Para não deixar a equipe na mão, a capitã do time – Erika Reinehr, dona de uma clínica de nutrição esportiva – treinou até os sete meses de gravidez, quandoa proteção que usava deixou de cobrir toda a circunferência da barriga. “Minha médica falou que eu podia continuar a vida normal”, contou. “Mas não me perguntou o que eu fazia.” Uma das primeiras palavras que sua filha falou foi “quíquete”.
Em 2009, a equipe brasileira foi à Copa América, em Miami, com o ambicioso objetivo de não ficar em último. Fracassou. “Na equipe Sub-15 de Trinidad e Tobago tinha uma jogadora canhota e não sabíamos como armar a defesa”, justificou-se Juliana. “A partir desse dia resolvemos forjar umas canhotas só para atrapalhar as adversárias”, contou.
Apesar da lanterna, Juliana considerou o resultado um sucesso. “Fomos mais para mostrar para o ICC que nossa equipe feminina existia”, disse ela, referindo-se ao Conselho Internacional de Críquete. Nesse particular, a Seleção feminina logrou êxito. Seus uniformes mais justos chamaram a atenção. Depois da competição, só havia fotos das brasileiras no site do ICC. “Pena que não deu para trocar de uniforme com as outras jogadoras”, lastimou Juliana. “Elas achavam apertado demais.”
Três horas após o início do jogo dos embaixadores em Brasília, a repórter de piauí continuava sem entender nada. Pediu então a um dos torcedores que lhe explicasse as regras. “O críquete não tem regras, tem leis”, corrigiu o inglês, com a devida pompa. Elas são impenetráveis, e isso é motivo de orgulho para os britânicos. Há normas até para a torcida, a quem é vedado aplaudir o erro do adversário, por exemplo. Juliana Brito disse que levou um ano para entender as regras e anda sempre com o livrinho The Laws of Cricket na bolsa, para estudá-lo nas horas vagas.
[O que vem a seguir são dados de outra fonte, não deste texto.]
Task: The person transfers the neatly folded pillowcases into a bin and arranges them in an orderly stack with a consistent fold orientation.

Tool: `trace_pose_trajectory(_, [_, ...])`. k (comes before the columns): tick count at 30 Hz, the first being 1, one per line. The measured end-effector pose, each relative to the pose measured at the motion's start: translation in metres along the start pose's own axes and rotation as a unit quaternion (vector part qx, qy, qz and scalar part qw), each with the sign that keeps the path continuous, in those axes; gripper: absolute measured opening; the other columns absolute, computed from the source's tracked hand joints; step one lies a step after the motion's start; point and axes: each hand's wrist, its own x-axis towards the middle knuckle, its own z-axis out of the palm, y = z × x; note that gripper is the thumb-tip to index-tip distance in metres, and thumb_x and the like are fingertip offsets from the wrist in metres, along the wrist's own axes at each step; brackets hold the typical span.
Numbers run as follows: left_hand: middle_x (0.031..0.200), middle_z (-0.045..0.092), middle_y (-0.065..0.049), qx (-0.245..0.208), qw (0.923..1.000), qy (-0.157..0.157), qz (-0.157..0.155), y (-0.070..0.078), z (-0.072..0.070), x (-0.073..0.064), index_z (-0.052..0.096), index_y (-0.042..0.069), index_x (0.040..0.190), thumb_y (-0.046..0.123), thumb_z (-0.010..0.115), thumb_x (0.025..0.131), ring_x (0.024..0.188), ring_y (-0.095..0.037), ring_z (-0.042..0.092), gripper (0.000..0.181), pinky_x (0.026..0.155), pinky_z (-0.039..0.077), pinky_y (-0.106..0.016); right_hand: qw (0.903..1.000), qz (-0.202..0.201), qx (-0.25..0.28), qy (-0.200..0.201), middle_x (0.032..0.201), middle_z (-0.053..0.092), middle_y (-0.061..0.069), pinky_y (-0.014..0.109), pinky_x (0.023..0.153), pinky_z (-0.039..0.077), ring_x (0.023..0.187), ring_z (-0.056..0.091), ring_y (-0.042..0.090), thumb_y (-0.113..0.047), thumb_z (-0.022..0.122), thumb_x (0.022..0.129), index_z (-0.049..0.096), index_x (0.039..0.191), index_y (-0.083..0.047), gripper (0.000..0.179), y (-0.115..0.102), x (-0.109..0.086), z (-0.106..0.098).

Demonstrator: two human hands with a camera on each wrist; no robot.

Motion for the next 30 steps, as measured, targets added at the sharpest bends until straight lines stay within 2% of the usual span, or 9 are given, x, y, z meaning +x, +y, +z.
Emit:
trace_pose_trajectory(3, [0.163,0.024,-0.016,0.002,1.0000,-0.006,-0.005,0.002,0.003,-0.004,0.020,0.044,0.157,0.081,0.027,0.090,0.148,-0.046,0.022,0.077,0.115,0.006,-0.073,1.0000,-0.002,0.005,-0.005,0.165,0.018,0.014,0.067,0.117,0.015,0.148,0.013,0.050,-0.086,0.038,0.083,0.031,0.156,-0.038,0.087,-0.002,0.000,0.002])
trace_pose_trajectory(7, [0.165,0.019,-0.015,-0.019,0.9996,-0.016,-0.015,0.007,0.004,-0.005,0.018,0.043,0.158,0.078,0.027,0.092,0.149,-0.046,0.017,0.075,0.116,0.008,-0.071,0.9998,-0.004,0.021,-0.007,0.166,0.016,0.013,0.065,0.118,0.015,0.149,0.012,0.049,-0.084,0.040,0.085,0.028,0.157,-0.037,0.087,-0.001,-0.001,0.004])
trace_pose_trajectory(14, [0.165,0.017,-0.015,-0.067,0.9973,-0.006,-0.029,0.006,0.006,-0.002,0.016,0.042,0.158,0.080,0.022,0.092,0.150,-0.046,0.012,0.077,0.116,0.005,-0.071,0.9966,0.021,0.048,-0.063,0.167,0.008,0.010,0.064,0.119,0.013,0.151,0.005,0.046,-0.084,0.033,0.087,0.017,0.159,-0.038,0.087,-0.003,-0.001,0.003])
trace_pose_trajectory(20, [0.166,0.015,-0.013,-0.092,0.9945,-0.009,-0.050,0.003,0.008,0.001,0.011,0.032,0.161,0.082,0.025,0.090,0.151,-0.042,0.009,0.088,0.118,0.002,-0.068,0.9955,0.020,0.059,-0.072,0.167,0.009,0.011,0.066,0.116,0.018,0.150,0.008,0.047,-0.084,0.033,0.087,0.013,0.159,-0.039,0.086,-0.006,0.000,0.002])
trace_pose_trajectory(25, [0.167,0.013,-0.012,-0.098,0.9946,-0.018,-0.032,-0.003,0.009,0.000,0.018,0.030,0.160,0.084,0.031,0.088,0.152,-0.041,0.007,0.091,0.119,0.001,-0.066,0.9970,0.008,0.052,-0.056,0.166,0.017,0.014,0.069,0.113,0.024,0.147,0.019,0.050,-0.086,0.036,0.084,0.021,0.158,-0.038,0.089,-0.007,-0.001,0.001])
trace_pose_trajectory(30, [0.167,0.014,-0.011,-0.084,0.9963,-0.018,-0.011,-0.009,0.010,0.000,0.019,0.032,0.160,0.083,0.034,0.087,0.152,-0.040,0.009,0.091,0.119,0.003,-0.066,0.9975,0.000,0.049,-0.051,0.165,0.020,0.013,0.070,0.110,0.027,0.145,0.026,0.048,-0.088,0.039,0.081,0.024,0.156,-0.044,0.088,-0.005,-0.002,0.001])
As partidas de críquete existem em diferentes formatos com duração de algumas horas até cinco dias. As equipes se revezam na defesa e no ataque por um determinado número de overs (séries de seis arremessos), a depender da duração da partida. O time que lança a bolinha tenta derrubar os wickets – conjuntos de três varinhas fincadas no solo – do adversário. A outra equipe pode, assim como no beisebol, ganhar território fazendo corridas (runs) sempre que rebater a bolinha. O time que marcar mais runs vence.
A partida realizada em Brasília teve 35 overs e se estendeu por um dia. O Reino Unido ganhou por 198 a 175 e honrou o Jubileu de Diamante de sua monarca. “O críquete é como a vida”, comparou um torcedor inglês, ao expressar sua felicidade de forma contida. “Há períodos intensos de tédio, regras que você não entende muito bem e poucos, muito poucos momentos de pura alegria.”